Supporters of dark-money-financed elections in Montana were giddy with delight at the ruling issued earlier this week by Judge Kathy Seeley in Helena that struck down part of Initiative 166.

I-166 was passed by a 3-1 margin by voters last year. It declared what we thought was obvious, that in Montana, corporations were not people. It instructed Montana’s congressional delegation to work toward a constitutional amendment to overturn the U.S. Supreme Court’s dreadful Citizens United decision that allowed all kinds of dark money to slither into Montana’s political process.

Seeley struck down the provision that required the congressional delegation to work for a constitutional amendment, but allowed the rest of the law to remain in effect.

It’s too bad she made that decision, but despite the yippies coming from the dark money side, it does not gut the decision passed overwhelmingly by voters.

First, every member of the delegation is keenly aware of the position of Montana voters. Corporations are not people, and voters have the right to determine who may contribute what to political campaigns.

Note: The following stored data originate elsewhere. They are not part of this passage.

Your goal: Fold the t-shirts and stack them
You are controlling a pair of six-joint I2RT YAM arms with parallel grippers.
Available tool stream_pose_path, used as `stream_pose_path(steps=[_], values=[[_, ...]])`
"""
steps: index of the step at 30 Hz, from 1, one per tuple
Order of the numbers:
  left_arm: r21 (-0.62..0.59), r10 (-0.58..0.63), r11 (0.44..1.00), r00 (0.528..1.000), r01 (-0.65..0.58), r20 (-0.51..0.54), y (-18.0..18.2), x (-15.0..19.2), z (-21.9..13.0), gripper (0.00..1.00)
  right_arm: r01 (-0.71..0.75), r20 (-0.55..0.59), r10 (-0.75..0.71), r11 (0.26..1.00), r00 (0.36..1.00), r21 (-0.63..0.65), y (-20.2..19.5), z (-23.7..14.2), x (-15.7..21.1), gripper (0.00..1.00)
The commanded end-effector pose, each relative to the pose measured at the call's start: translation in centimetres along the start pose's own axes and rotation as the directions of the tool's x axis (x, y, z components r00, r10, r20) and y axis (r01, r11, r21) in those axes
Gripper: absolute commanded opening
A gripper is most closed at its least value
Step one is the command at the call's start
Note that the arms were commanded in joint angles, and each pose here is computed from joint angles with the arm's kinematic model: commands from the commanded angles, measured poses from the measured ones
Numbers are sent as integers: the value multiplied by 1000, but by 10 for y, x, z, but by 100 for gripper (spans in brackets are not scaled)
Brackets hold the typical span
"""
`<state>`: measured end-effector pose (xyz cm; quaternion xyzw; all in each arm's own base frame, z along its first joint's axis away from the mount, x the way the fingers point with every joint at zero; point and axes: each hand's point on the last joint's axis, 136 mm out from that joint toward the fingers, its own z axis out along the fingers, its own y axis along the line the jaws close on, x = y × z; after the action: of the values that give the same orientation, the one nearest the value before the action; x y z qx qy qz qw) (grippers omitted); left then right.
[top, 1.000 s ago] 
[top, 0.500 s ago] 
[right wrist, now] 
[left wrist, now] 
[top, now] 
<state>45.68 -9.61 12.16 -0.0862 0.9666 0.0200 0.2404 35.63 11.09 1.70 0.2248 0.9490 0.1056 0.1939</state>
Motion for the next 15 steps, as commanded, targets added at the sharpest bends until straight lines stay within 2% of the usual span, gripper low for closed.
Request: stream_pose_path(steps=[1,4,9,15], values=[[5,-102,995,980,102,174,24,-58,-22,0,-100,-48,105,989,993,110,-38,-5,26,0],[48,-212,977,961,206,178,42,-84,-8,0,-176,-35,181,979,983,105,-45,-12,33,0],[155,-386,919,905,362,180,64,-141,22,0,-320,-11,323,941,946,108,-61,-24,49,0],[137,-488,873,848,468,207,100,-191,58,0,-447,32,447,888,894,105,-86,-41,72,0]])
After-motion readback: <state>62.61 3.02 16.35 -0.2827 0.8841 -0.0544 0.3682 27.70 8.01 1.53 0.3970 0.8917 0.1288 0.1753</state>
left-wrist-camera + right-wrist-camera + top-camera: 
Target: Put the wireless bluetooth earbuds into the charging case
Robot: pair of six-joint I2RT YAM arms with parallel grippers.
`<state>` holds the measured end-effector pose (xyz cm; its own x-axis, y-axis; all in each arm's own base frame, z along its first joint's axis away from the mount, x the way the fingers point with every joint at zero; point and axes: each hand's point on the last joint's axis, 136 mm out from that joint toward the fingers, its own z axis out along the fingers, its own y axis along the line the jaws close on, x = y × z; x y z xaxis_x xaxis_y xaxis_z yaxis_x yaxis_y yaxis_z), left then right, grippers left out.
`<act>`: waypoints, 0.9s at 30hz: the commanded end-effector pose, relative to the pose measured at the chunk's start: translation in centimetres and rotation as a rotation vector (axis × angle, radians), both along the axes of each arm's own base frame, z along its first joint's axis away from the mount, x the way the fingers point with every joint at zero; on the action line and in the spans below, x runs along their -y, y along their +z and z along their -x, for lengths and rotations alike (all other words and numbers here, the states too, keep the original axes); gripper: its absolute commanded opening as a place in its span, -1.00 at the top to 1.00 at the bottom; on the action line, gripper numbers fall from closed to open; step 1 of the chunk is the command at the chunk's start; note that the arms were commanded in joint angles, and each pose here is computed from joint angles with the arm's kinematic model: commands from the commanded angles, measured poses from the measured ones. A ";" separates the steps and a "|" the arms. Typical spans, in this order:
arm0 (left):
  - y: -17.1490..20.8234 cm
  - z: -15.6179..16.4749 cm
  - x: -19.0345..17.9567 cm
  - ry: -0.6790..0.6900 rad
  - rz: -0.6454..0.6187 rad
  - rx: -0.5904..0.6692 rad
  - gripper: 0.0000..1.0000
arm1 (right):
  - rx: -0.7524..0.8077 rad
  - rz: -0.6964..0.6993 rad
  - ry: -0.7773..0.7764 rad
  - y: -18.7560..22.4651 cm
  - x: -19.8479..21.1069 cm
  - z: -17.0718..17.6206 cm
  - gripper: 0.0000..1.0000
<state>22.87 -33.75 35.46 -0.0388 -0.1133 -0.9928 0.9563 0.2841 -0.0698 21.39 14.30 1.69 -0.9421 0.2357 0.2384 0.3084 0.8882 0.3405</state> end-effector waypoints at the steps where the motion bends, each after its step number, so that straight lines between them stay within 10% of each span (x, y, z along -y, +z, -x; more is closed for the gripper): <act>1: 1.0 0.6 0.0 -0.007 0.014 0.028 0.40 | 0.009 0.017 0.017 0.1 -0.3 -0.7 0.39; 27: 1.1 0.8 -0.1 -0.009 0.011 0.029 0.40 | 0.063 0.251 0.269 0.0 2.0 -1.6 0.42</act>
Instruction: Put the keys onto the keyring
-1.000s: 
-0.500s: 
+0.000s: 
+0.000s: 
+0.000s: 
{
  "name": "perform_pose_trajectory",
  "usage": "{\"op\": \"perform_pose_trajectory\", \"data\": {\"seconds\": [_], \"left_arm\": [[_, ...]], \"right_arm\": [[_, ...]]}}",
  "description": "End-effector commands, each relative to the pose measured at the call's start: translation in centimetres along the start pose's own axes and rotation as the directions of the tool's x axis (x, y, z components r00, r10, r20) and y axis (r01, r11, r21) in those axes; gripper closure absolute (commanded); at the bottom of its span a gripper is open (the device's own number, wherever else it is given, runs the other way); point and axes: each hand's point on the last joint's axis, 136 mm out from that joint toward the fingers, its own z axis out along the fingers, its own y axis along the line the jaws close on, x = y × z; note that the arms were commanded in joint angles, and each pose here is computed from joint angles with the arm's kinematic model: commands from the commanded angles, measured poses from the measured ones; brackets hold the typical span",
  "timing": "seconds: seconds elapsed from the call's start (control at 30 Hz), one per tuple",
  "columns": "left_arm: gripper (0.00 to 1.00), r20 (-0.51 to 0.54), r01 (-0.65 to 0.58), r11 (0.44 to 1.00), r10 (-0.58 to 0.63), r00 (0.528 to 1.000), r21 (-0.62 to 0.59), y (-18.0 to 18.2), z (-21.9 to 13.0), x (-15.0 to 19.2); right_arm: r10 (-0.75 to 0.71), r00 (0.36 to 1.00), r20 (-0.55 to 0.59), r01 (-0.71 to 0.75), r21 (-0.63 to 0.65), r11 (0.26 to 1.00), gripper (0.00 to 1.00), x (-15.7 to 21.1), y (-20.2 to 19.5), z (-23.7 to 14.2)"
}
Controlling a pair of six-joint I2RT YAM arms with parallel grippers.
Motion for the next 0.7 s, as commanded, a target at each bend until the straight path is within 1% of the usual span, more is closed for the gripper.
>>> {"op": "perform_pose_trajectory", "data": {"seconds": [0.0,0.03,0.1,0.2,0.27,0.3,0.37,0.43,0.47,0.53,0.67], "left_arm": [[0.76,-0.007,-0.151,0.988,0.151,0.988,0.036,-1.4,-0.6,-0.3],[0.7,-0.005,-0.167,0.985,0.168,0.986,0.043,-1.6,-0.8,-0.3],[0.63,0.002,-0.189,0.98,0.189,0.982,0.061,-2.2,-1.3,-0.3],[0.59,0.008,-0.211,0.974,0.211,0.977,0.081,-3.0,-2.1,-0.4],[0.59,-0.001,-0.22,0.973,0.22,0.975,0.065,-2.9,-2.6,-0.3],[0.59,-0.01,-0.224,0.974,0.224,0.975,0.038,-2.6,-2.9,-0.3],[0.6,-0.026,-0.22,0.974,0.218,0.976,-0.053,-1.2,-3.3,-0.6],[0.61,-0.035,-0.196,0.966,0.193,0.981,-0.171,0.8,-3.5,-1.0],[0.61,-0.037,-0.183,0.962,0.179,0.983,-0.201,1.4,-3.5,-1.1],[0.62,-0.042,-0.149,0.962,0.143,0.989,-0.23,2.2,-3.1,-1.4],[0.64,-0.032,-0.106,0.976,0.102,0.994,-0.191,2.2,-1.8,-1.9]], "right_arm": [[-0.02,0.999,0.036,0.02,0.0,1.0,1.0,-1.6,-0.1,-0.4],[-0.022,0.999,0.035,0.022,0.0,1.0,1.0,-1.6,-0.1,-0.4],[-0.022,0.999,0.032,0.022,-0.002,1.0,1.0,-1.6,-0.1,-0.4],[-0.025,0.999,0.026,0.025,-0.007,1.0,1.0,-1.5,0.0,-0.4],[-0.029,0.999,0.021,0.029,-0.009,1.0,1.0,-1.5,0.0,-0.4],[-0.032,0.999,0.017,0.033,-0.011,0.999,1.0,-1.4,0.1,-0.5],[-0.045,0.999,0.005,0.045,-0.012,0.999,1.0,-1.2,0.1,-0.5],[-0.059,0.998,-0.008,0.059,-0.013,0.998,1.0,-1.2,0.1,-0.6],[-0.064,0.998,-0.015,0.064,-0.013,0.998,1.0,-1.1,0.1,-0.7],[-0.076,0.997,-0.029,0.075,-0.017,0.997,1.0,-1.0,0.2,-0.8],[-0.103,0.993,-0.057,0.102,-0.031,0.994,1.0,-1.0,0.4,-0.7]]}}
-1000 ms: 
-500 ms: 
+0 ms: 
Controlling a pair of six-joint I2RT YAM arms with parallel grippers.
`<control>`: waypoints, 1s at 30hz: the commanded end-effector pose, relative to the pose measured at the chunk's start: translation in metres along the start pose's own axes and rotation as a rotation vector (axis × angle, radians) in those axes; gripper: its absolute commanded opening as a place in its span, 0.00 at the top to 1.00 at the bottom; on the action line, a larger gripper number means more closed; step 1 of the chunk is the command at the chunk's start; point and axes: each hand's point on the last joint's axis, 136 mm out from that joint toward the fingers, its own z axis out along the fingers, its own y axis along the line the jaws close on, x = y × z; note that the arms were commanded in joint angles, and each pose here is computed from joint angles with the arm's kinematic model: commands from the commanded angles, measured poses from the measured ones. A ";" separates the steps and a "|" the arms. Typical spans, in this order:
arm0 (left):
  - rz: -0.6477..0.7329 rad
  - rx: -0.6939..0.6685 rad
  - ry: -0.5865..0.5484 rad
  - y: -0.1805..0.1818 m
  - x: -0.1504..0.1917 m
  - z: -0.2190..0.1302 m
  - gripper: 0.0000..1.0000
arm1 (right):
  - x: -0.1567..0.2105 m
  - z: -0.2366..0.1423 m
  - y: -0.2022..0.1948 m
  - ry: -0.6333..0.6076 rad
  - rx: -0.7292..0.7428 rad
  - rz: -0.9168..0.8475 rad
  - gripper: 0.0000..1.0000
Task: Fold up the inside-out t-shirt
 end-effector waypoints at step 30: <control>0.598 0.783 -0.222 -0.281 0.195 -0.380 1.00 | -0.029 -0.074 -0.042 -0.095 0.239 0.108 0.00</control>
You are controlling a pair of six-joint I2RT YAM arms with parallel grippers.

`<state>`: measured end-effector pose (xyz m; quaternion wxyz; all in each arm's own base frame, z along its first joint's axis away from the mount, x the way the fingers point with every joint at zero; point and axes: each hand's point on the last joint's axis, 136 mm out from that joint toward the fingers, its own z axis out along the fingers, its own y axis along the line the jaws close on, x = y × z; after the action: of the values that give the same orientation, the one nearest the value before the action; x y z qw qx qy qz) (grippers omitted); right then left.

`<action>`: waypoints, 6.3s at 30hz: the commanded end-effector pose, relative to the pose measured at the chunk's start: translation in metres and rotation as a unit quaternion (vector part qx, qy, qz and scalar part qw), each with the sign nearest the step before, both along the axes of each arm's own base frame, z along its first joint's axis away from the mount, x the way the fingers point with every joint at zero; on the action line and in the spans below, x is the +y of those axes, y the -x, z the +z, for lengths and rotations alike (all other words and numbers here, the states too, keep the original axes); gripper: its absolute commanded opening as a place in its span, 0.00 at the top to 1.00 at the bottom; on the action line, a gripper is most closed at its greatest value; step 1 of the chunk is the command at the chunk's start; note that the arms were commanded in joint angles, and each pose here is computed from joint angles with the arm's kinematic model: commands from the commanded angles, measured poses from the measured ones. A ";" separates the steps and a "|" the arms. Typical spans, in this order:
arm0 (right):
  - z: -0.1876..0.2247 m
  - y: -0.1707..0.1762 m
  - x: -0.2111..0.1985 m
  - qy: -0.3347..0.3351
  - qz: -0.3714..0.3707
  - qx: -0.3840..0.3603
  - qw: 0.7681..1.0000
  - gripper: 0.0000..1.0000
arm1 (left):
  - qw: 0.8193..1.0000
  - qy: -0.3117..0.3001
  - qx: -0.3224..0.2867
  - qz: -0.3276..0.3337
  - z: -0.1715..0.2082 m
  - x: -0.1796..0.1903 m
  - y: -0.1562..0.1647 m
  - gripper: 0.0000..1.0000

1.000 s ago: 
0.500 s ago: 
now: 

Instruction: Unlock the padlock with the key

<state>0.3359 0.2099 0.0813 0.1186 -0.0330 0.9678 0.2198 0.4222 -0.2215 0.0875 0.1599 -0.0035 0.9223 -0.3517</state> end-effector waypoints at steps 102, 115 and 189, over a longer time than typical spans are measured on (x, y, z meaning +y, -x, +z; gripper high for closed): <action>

And despite the massive power dark money groups have, they don’t have the right to demand that Montana voters change their mind.

The damage to the dark money groups has already been done.

The people overwhelmingly ruled that the flow of money into our political system should be regulated. The U.S. Supreme Court has ruled that three-quarters of Montana’s voters should have no say in the matter, but in the long run of history, the people will win out.

Recent events have proven that this is not a partisan battle. In the last session of the Montana Legislature, some of the strongest efforts in favor of campaign reform came from Republicans, some of whom were targeted in primaries by the dark money cabal.

Light is still the best disinfectant for politics. The people of Montana agree with that statement. Courts so far do not.

Judge Seeley’s decision upholds the later statement, but it can’t overturn the first.

 
 

Reader Comments(1)

jrc1966 writes:

If union money is welcome in politics, should not corporate money also be? Corporations are owned by people and stockholders (people) pay taxes. Seems like money is free speech to me no matter whose it is. Thanks for reading.